» The problem
Repeat only the lines below from the one containing "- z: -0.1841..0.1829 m" through the one containing "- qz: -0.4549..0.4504", inclusive, exactly as written.

» Data section
========================================================================

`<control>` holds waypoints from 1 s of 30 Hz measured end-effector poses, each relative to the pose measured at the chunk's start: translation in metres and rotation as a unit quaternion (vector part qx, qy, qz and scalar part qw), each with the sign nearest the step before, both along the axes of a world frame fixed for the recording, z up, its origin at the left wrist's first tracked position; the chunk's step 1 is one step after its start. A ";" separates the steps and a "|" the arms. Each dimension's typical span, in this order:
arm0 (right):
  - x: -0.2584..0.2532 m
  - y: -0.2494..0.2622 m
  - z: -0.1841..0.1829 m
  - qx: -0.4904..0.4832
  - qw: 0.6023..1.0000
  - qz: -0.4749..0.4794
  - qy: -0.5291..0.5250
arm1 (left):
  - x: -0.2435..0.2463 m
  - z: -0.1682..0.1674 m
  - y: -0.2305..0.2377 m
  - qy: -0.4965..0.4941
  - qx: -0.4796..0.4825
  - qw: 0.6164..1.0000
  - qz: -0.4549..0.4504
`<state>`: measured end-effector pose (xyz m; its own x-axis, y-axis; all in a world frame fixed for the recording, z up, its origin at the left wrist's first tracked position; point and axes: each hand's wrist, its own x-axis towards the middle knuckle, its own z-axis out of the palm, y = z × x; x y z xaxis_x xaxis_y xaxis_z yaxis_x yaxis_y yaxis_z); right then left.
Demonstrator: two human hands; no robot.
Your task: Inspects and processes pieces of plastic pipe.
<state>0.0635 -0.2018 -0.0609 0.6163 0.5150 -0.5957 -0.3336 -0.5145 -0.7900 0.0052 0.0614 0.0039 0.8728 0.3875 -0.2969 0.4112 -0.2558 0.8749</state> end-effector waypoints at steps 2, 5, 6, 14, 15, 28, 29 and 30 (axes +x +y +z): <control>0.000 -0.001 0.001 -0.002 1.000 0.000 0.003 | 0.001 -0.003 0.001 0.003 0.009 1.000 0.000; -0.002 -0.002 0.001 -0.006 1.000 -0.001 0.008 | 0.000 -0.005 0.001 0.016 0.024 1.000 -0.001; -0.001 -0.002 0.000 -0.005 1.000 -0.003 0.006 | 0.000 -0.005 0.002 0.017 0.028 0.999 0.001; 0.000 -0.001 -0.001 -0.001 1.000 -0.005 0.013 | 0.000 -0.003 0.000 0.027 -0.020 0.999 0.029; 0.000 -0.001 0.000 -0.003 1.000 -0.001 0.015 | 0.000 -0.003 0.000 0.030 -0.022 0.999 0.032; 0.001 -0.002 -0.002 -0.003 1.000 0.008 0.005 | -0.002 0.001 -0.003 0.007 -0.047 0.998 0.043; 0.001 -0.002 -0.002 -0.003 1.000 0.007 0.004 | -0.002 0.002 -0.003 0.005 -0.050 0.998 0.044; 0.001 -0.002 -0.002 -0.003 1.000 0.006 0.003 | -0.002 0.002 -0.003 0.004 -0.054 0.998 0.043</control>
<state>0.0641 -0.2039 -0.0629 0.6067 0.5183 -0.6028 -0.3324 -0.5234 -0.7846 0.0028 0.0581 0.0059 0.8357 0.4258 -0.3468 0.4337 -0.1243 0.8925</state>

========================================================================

» Completed task
  - z: -0.1841..0.1829 m
  - qx: -0.4904..0.4832
  - qw: 0.6023..1.0000
  - qz: -0.4749..0.4794
  - qy: -0.5291..0.5250
arm1 (left):
  - x: -0.2435..0.2463 m
  - z: -0.1682..0.1674 m
  - y: -0.2305..0.2377 m
  - qy: -0.4965..0.4941
  - qx: -0.4796..0.4825
  - qw: 0.6164..1.0000
  - qz: -0.4549..0.4504

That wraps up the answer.